Aulas à noite não devem apresentar diferenças em relação ao diurno, diz especialista
A segunda jornada de Fernandes começava logo após o trabalho, quando era necessário fazer um trajeto de uma hora e meia até a faculdade. Não raro, o jovem chegava atrasado. “Trabalhava oito horas por dia, depois tinha aula. Era bem difícil chegar meia-noite em casa, cansadíssimo, e ainda ter de estudar”, diz. Mesmo com as dificuldades relatadas por muitos alunos, a professora Lúcia é cautelosa ao avaliar o desempenho dos estudantes de turmas diurnas e noturnas. “Não dá para dizer que um é melhor do que o outro. Mas, do ponto de vista físico, sem entrar no mérito de infraestrutura, há um diferencial de predisposição. O aluno que chega à universidade pela manhã vem descansado, tem maior disponibilidade física e emocional”, compara. Há, ainda, corriqueiros problemas de carga horária: se durante o dia os horários costumam ser cumpridos com mais rigor, à noite, em muitos casos o professor é pressionado para que a aula termine antes.

Ainda assim, a especialista diz acreditar que o ensino noturno não perde em qualidade. “Se o aluno está cansado ou pouco disposto fisicamente, há outro elemento que pode ser importante, que é o fato de ele estar buscando capacitação, uma melhora de condições. Essa é uma motivação intrínseca”, diz. Lúcia afirma que tal condição pode tornar a experiência mais rica. “Dou aulas nos dois turnos, e não percebo qualidade menor nos trabalhos do noturno em relação aos do diurno. Eles trazem elementos e experiências diferentes”, diz. Fernandes concorda. O assessor acredita que, em alguns momentos, o cansaço pode ter prejudicado seu desempenho, mas avalia a experiência como positiva. “O fato de trabalhar para estudar me dava mais força para não desistir. Se eu desistisse, estaria perdendo o meu dinheiro, as minhas noites. Seria como se jogasse tudo pela janela”, afirma.
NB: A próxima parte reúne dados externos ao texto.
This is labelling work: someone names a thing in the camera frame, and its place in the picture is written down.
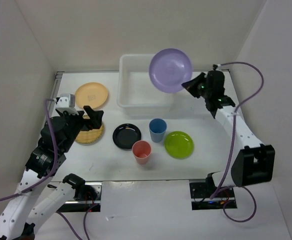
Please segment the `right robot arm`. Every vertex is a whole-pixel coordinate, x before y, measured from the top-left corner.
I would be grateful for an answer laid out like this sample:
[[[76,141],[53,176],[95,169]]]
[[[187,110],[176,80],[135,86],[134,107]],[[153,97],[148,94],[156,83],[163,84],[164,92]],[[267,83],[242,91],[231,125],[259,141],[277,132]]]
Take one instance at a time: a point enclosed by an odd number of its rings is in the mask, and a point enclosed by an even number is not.
[[[205,191],[214,198],[225,187],[246,187],[270,182],[275,149],[259,140],[239,115],[239,106],[225,95],[225,75],[219,70],[200,73],[182,83],[194,98],[203,98],[206,109],[230,136],[230,151],[224,171],[208,174]]]

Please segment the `orange plastic plate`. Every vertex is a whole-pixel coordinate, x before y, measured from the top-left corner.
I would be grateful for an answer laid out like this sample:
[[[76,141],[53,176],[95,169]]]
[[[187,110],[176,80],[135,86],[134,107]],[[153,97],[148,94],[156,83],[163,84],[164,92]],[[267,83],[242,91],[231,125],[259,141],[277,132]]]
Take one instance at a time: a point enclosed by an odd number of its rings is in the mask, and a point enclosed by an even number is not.
[[[78,107],[90,106],[92,109],[101,107],[108,99],[108,89],[101,83],[89,82],[80,86],[75,92]]]

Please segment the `purple plastic plate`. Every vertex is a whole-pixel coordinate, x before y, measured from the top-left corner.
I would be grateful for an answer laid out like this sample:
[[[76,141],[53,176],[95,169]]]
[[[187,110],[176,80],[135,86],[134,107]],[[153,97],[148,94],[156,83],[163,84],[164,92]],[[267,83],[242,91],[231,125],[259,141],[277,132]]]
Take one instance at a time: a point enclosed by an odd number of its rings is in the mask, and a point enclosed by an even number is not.
[[[153,56],[148,74],[151,83],[159,91],[175,94],[183,89],[183,83],[191,80],[193,66],[190,58],[183,51],[166,48]]]

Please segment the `yellow woven pattern plate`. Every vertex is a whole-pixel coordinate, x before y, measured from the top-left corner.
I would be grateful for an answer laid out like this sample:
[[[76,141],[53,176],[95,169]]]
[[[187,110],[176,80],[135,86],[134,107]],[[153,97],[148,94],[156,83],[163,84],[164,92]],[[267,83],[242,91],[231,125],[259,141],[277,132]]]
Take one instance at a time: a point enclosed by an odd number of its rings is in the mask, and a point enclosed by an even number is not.
[[[88,131],[81,130],[77,135],[75,142],[81,145],[92,145],[96,143],[104,134],[105,126],[102,122],[101,127]]]

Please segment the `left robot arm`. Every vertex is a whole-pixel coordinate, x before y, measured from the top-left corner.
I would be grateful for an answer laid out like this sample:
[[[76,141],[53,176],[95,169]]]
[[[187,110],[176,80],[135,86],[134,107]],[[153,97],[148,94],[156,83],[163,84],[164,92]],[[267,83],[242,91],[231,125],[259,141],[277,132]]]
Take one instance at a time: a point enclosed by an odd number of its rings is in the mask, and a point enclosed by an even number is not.
[[[70,197],[80,200],[85,196],[85,180],[70,173],[51,195],[36,203],[66,160],[65,154],[78,134],[101,128],[104,115],[102,110],[93,110],[90,106],[80,111],[58,107],[56,112],[57,116],[46,118],[15,193],[1,198],[9,203],[0,214],[0,240],[33,240],[36,231]]]

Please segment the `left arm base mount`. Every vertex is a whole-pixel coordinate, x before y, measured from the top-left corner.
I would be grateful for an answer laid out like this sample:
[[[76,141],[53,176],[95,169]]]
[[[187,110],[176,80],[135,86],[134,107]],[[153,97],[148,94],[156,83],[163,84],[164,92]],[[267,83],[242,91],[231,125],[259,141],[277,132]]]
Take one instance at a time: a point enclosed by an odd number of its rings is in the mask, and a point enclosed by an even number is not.
[[[102,182],[86,182],[76,197],[67,200],[58,211],[61,213],[84,213],[94,206],[90,212],[100,212]]]
Ainda que muitos alunos reivindiquem tratamentos diferentes, professores acreditam que não se deve diferenciar o dia da noite. Lúcia explica que é preciso, contudo, dosar melhor o conteúdo ministrado. “É possível tornar a aula mais dialógica, mais reflexiva, buscar a participação do aluno a partir de metodologias mais adequadas. O que não se pode fazer é promover um ensino diferenciado do ponto de vista acadêmico, sob o risco de qualificar de forma diferenciada o ensino noturno. Não dá para cair nessa armadilha”, diz.

Na visão da professora, é preciso ter mais cuidado na hora de escolher o material a ser utilizado em sala de aula. “De fato, não dá para gerar desmotivação pelo excesso de carga. Se o professor propõe 30 textos ao aluno e ele não consegue ler cinco, vai acabar lendo nenhum”, diz. Em artigo, os professores Mariluce e Oliveira reforçam a visão de Lúcia e apontam que o cerne da questão estaria nas políticas públicas, “buscando não só para expandir vagas nas IES (instituições de ensino superior) públicas, mas ofertar ensino de qualidade.” A expansão do ensino público – também com oferta noturna -, afirma Lúcia, permitiria que alunos buscassem espaço no mercado apenas quando julgassem necessário e em cargos relacionados à sua formação.